I don't know what to say about you thinking you're ugly, because I have never seen you. Maybe you are really not, I can't say. Now this might sound cruel, and I am sorry if it does, just my honest opinion. I have seen lots of fat girls who at first glanced looked ugly and have thought to myself "she would be really beautiful if she lost some of the fat covering her face" Now I don't think that to be mean, I just think in a lot of cases it is true.

You say you're stupid, but you feel smart? that makes no sense. I think you are probably really smart, you at least come across as smart to me from your writing. Sometimes people get beaten down so much by other people that they believe what the other people say. It's a fact of life, and what most people on this forum are going through IMO. I don't know what to tell you except to not listen to what others say.

I don't know what race you are, but race really is only skin deep. There is no genetic difference between blacks, whites, asians, whatever. Fuck people who stereotype, they are fucking idiots anyway. Not everyone stereotypes.

Maybe you are right about some people don't have talent. I think there is at least one thing every one is good at. I'm 24 and I have no talents that I have discovered yet but I try to keep hope that one day I will discover one. You're 15, so keep trying new things and maybe you will discover a talent.

Nobody's family is perfect. I've always considered my family to be alright simply because of the fact my parents never divorced. But I have a half brother in prison for robbing 3 banks, my sister is divorced and has a 17 y/o son who I am pretty sure is a neo-nazi or KKK one or the other, and me, I'm pretty sure I am going to end up killing myself and bringing shame to the whole lot of them...so nobody's family is perfect.

You did mention that you had friends, some friends are better then no friends. Even friends that suck. I've always had friends where I was the outcast so they gave me the shit for being the quiet weird fellow. I always hated it and said I would be better off without friends. Now I have no friends, and my shitty friends were better then no friends. I miss my shitty friends, I must say.

Also, you sound like you want to use suicide as revenge. I'm sure you there are many other reason, but revenge sounds like one of them. Suicide should never be used as revenge, never IMO. I hope that you would reconsider if revenge is one of your motives.

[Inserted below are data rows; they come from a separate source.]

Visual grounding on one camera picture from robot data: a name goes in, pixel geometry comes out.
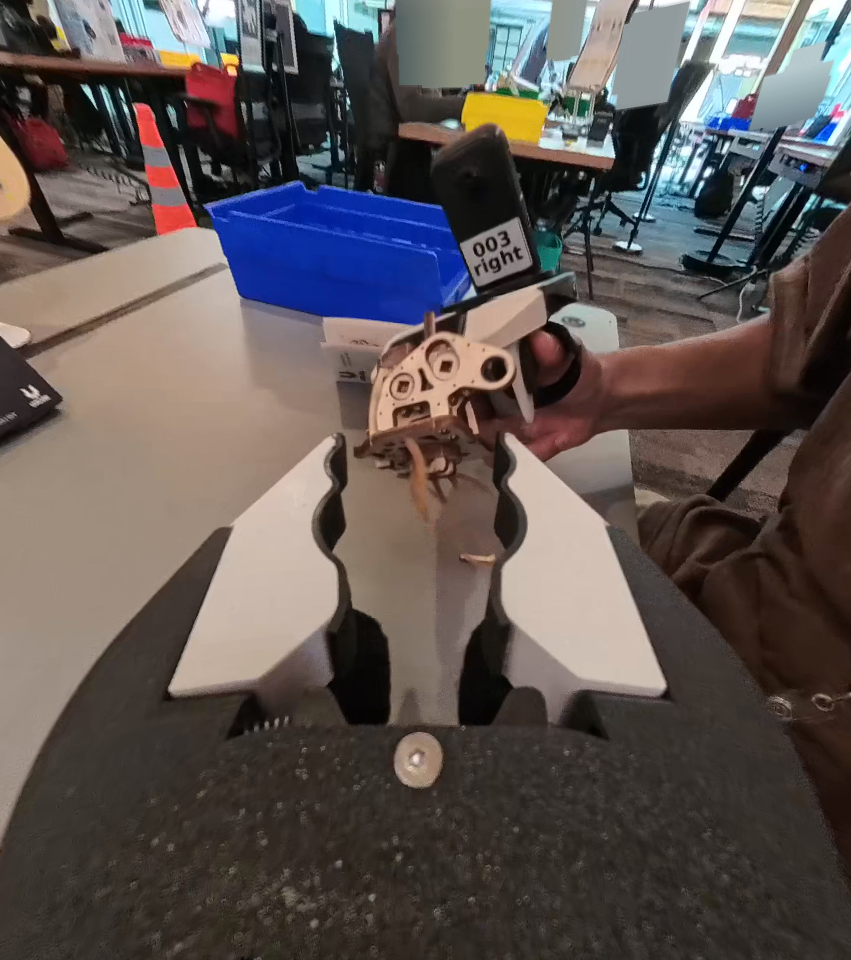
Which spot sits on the person's right forearm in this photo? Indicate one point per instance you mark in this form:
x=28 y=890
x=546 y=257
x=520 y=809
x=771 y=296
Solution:
x=695 y=375

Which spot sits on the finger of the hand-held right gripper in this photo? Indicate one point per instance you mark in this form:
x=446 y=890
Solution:
x=508 y=319

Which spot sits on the white instruction booklet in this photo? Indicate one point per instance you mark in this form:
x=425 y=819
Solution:
x=354 y=349

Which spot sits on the blue plastic bin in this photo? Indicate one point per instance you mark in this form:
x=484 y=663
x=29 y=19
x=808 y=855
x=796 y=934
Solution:
x=335 y=255

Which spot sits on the red chair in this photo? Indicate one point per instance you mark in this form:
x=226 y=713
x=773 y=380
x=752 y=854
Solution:
x=212 y=101

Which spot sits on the brown long table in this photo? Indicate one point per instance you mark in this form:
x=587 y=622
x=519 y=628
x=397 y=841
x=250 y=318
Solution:
x=58 y=67

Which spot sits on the yellow plastic bin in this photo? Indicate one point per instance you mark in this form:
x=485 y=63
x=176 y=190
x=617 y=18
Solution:
x=504 y=116

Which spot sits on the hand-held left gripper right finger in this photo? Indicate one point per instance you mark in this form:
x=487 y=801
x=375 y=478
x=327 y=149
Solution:
x=575 y=600

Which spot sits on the tan rubber band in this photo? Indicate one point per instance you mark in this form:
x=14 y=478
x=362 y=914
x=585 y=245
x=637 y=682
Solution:
x=419 y=487

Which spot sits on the wooden desk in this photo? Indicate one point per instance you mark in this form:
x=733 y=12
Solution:
x=575 y=154

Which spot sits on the person's right hand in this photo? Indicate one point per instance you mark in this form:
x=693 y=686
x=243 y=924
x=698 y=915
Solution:
x=568 y=427

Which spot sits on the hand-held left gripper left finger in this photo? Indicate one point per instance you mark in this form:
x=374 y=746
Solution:
x=260 y=600

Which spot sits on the green container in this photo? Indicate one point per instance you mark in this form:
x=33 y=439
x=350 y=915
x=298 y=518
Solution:
x=549 y=251

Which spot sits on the small wooden part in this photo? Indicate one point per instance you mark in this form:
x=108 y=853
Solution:
x=479 y=559

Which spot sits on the black office chair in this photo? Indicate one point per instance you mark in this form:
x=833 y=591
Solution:
x=650 y=150

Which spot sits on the person's brown clothing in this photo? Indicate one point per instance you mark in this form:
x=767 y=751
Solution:
x=845 y=525

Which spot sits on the wooden mechanical model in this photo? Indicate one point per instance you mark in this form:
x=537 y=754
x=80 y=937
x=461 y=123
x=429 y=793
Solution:
x=425 y=375

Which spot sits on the orange traffic cone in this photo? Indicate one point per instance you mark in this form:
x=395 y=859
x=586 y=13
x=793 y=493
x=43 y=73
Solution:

Um, I don't know if my little rant made you feel any better or worse, If anything I hope it didn't make you feel worse. I guess the point I am trying to make is there are plenty of people out there that know somewhat how you feel. Have you thought about joining a support group of some sort for losing weight? or talking to a therapist or school counselor about your thoughts of suicide or perception of yourself? I think either of those two things would help, it couldn't hurt to at least try.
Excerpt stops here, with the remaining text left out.